Reproduce verbatim the lines of the material below, starting at the line with "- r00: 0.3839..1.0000" and ending at the line with "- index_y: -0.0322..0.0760", both inclusive; skip the rest.

(Given data Opens)

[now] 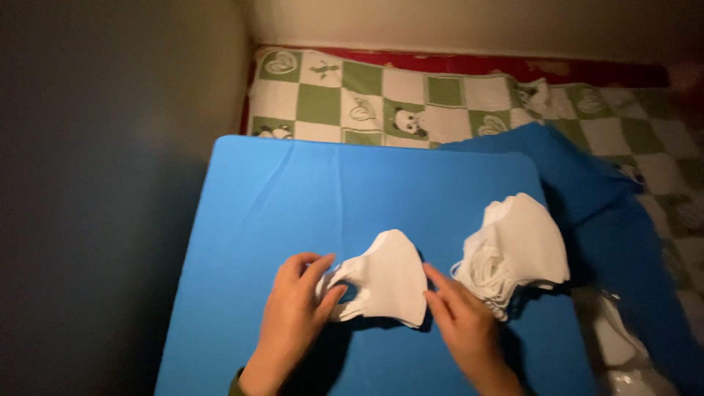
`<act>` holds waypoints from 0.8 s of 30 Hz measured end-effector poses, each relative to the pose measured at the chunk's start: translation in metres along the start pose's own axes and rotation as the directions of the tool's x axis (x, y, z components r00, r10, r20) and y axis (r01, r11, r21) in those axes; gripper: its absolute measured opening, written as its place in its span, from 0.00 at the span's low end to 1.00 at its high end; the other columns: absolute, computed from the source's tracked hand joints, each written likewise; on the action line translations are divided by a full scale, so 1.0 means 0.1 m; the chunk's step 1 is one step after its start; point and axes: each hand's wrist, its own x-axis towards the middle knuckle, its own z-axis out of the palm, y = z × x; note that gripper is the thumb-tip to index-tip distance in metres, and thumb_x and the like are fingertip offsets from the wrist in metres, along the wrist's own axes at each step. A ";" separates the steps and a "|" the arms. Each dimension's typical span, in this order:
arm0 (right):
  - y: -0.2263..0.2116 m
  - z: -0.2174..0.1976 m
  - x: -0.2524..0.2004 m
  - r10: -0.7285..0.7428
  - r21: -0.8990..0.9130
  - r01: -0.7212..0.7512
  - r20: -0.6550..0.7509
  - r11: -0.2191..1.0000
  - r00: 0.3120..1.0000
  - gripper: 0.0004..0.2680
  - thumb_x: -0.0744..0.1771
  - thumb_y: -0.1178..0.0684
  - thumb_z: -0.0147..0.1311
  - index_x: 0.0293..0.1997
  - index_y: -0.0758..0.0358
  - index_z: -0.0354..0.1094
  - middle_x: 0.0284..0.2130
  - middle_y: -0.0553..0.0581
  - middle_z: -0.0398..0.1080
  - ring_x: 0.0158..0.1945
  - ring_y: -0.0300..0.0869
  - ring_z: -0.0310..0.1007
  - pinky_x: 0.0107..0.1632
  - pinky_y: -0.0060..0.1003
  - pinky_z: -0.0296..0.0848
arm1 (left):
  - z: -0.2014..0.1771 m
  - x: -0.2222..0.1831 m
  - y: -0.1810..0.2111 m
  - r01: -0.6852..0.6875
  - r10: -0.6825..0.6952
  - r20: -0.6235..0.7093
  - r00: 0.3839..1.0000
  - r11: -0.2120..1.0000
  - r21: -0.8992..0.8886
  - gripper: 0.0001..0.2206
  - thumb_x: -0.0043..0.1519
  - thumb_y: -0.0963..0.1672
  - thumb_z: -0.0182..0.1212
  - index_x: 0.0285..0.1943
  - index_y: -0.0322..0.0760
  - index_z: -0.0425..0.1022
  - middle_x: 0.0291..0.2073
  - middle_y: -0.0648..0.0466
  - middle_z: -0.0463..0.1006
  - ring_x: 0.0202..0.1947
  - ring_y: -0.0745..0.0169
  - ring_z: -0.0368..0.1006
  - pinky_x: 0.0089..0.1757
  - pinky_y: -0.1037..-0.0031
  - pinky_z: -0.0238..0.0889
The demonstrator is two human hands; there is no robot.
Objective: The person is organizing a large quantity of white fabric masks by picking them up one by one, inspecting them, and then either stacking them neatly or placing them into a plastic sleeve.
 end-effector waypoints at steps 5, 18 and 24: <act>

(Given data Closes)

▸ **Output below**:
  - r00: 0.3839..1.0000
  - r11: -0.2120..1.0000
  - r21: -0.8992..0.8886
  - gripper: 0.0001..0.2206
  - thumb_x: -0.0043..0.1519
  - thumb_y: -0.0963..0.1672
  - thumb_z: -0.0182..0.1212
  - index_x: 0.0285..0.1943
  - index_y: -0.0322..0.0760

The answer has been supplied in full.